PROBLEM DESCRIPTION: Extract exactly those lines that lie between the start of the material and the line with "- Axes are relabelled", including both boundary lines and no others.

RECORD EXTRACTS:
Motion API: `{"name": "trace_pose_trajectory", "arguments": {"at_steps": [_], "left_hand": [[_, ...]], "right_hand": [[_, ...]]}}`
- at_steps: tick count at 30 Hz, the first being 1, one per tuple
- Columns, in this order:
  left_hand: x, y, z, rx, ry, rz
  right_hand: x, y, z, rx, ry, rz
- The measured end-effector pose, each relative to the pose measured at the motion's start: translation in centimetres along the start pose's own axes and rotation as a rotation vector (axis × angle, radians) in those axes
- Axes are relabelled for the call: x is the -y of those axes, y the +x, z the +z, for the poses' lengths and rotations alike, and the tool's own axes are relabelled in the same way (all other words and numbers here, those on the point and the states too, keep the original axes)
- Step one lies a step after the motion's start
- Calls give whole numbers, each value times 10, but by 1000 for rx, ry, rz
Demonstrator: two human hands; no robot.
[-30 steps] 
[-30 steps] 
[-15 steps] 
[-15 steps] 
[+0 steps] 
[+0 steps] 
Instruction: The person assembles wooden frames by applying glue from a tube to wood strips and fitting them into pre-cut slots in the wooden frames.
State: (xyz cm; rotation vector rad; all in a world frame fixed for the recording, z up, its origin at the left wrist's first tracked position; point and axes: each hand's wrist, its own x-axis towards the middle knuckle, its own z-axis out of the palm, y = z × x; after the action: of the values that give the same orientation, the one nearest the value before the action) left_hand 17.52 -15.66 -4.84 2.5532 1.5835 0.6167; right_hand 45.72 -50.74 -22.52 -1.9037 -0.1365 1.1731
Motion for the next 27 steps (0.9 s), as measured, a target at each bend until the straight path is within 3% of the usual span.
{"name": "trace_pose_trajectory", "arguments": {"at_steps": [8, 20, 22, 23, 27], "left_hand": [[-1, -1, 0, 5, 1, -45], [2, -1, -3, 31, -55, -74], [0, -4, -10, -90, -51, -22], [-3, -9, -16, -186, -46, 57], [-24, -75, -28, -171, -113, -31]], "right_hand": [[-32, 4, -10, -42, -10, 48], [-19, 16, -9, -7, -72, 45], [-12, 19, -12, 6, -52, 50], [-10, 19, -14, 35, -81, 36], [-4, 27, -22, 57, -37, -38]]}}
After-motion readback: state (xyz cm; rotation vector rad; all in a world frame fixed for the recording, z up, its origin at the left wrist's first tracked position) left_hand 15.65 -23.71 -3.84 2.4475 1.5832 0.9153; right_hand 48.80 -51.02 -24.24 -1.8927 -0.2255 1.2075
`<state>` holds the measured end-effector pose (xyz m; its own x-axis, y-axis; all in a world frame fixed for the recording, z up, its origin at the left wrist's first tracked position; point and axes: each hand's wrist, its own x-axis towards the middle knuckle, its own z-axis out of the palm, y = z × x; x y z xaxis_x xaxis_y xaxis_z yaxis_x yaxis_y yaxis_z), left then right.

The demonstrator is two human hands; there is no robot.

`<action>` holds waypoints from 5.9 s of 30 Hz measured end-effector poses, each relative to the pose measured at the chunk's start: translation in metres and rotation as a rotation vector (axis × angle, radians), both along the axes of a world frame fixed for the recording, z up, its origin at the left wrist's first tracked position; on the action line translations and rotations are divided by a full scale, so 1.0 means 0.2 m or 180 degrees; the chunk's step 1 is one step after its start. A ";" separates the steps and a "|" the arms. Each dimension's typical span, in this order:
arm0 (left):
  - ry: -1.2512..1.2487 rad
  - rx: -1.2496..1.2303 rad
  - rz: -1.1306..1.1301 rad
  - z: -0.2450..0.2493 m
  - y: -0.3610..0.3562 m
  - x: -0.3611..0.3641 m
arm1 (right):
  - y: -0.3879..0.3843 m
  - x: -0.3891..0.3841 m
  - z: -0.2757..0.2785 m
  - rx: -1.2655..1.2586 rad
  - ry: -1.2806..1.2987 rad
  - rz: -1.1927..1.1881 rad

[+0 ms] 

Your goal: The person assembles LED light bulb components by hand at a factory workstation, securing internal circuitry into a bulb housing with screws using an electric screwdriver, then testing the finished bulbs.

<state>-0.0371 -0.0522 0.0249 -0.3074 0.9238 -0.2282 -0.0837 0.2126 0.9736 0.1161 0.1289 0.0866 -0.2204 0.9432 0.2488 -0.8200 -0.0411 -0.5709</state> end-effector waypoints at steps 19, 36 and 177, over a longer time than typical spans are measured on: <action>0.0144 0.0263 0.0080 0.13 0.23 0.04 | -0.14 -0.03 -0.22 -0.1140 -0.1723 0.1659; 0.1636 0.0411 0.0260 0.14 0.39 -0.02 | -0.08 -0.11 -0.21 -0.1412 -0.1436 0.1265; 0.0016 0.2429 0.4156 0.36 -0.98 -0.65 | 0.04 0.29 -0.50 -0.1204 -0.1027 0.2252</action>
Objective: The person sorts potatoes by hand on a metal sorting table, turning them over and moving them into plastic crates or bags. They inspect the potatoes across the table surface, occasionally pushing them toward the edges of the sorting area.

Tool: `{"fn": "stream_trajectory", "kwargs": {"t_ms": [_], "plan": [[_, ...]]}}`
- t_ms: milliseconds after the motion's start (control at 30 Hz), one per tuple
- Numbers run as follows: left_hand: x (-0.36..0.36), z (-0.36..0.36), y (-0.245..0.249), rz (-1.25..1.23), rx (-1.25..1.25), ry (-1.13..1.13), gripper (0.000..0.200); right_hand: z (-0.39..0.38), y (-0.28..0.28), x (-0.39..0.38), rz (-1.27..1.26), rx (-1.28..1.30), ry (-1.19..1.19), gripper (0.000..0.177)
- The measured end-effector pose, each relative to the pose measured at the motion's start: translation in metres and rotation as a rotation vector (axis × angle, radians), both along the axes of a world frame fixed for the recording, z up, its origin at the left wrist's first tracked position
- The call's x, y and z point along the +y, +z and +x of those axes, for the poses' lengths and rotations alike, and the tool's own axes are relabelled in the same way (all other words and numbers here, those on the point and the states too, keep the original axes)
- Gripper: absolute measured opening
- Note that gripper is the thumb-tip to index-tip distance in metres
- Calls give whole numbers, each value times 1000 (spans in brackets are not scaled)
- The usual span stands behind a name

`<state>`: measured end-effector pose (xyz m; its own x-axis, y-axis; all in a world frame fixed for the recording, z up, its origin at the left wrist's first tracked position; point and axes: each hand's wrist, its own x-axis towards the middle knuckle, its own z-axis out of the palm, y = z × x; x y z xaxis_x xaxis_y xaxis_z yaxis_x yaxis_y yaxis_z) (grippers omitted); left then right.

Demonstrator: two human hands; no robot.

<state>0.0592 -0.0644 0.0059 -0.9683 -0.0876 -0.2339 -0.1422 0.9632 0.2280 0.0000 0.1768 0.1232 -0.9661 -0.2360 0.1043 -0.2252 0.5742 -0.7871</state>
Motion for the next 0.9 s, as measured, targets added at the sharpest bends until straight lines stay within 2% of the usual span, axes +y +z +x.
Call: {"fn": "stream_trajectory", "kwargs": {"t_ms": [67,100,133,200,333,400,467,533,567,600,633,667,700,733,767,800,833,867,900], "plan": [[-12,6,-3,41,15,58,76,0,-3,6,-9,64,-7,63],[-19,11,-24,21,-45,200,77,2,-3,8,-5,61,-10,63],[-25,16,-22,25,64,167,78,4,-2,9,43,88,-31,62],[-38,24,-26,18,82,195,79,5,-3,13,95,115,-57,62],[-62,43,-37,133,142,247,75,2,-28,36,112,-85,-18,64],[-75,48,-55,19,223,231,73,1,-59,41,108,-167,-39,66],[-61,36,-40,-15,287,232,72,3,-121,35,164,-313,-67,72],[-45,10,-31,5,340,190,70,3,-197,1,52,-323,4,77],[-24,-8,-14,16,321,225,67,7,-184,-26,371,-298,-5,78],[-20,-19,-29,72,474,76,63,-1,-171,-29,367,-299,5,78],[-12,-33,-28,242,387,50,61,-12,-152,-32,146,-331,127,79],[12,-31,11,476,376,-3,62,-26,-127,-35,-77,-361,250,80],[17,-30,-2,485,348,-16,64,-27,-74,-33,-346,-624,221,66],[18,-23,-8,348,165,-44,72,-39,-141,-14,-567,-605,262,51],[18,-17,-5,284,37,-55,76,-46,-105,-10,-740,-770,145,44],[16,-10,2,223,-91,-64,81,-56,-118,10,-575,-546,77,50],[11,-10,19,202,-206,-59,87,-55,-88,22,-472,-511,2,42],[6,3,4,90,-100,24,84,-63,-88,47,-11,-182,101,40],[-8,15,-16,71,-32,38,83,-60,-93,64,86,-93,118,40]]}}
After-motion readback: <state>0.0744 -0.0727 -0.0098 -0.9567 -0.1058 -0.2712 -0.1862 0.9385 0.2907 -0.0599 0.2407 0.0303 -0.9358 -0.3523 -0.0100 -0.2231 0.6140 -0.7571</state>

TASK RESULT:
Motion API: `{"name": "trace_pose_trajectory", "arguments": {"at_steps": [_], "left_hand": [[_, ...]], "right_hand": [[_, ...]]}}`
- at_steps: tick count at 30 Hz, the first being 1, one per tuple
- Columns, in this order:
  left_hand: x, y, z, rx, ry, rz
  right_hand: x, y, z, rx, ry, rz
- The measured end-effector pose, each relative to the pose measured at the motion's start: translation in centimetres along the start pose's own axes and rotation as a rotation vector (axis × angle, radians) in those axes
- Axes are relabelled for the call: x is the -y of those axes, y the +x, z the +z, for the poses' lengths and rotations alike, and the tool's own axes are relabelled in the same way (all other words and numbers here, those on the point and the states too, keep the original axes)

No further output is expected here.